The very broadband nature and multidisciplinary development of global seismic networks makes them very well-suited to be used for interdisciplinary studies. Earth scientists have been able to use global seismic network data to study changes in climate and oceans. Many global seismic stations not only record seismic data, but also atmospheric data (such as pressure) and the Earth’s magnetic field. These additional data streams can be used to study things like how large volcanoes, such as the volcanic eruption near Tonga on 15 January 2022, erupted and how the energy seismically coupled into the Earth.
What are some remaining challenges where additional research, data or modeling efforts are needed?
Global seismographic networks have been widely successful at imaging the interior of the Earth, quantifying where tectonic plate boundaries are, and reducing geological hazards. Similar to how new and improved telescopes produce higher resolution images of distant galaxies, continued improvements to the infrastructure and instrumentation of global seismic networks will lead to new discoveries and an improved understanding of the Earth’s structure, atmospheric interactions, and geologic hazards.
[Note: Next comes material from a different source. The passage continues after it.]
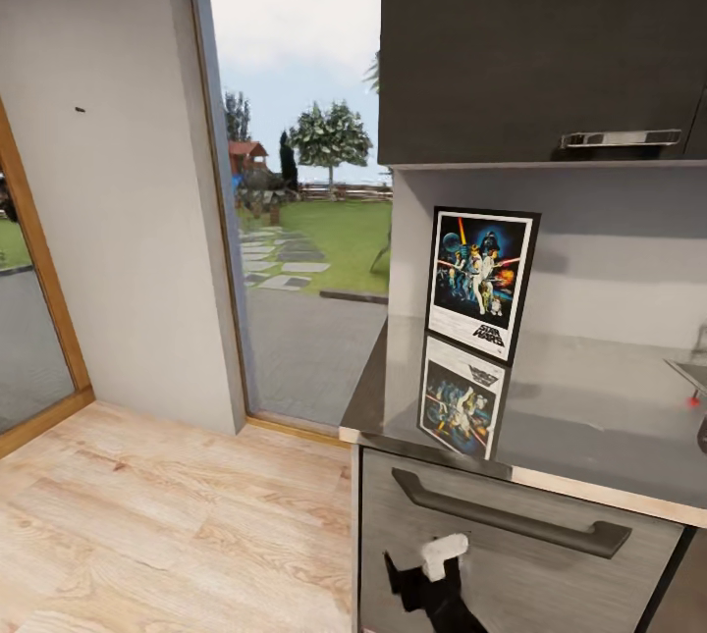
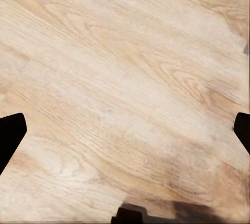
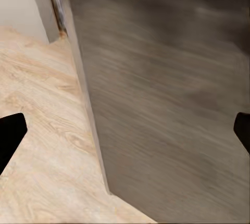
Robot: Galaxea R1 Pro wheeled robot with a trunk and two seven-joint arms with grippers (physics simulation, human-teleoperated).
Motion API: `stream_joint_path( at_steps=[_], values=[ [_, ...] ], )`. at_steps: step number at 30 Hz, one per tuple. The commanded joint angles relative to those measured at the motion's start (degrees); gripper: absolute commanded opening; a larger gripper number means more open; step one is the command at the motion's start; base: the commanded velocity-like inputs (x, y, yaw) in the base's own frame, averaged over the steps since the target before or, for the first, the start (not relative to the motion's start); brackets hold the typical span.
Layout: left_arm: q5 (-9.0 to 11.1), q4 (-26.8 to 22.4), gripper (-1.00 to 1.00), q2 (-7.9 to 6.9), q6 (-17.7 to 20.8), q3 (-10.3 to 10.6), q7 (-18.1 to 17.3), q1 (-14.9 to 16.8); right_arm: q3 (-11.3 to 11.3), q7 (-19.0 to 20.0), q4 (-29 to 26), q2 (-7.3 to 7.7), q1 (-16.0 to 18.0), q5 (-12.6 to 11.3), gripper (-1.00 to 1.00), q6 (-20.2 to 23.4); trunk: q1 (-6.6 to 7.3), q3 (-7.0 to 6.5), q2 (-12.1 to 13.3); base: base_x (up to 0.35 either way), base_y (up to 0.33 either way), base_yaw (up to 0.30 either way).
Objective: Pick up the poster from the kitchen countertop and hang it on one of the wall nails in the kitchen.
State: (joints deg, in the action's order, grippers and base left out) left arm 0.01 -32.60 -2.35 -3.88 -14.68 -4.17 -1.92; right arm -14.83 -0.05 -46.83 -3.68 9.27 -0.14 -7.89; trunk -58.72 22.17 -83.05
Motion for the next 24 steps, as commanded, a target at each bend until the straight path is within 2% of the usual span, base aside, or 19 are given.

Many questions about the Earth still remain for which seismic data may help provide answers. For example, seismic data could provide one of the key tools for better understanding the evolution of the interior of the Earth and how it interacts with Earth surface processes. The long-running data streams from global seismographic networks could also help us understand increasing extreme climate activity that interacts with the Earth’s surface. Additionally, global station coverage is sparse in some regions, including in ocean basins and in central Africa, which limits our ability to detect earthquakes and thus obtain clear images on Earth structure in these regions.
Editor’s Note: It is the policy of AGU Publications to invite the authors of articles published in Reviews of Geophysics to write a summary for Eos Editors’ Vox.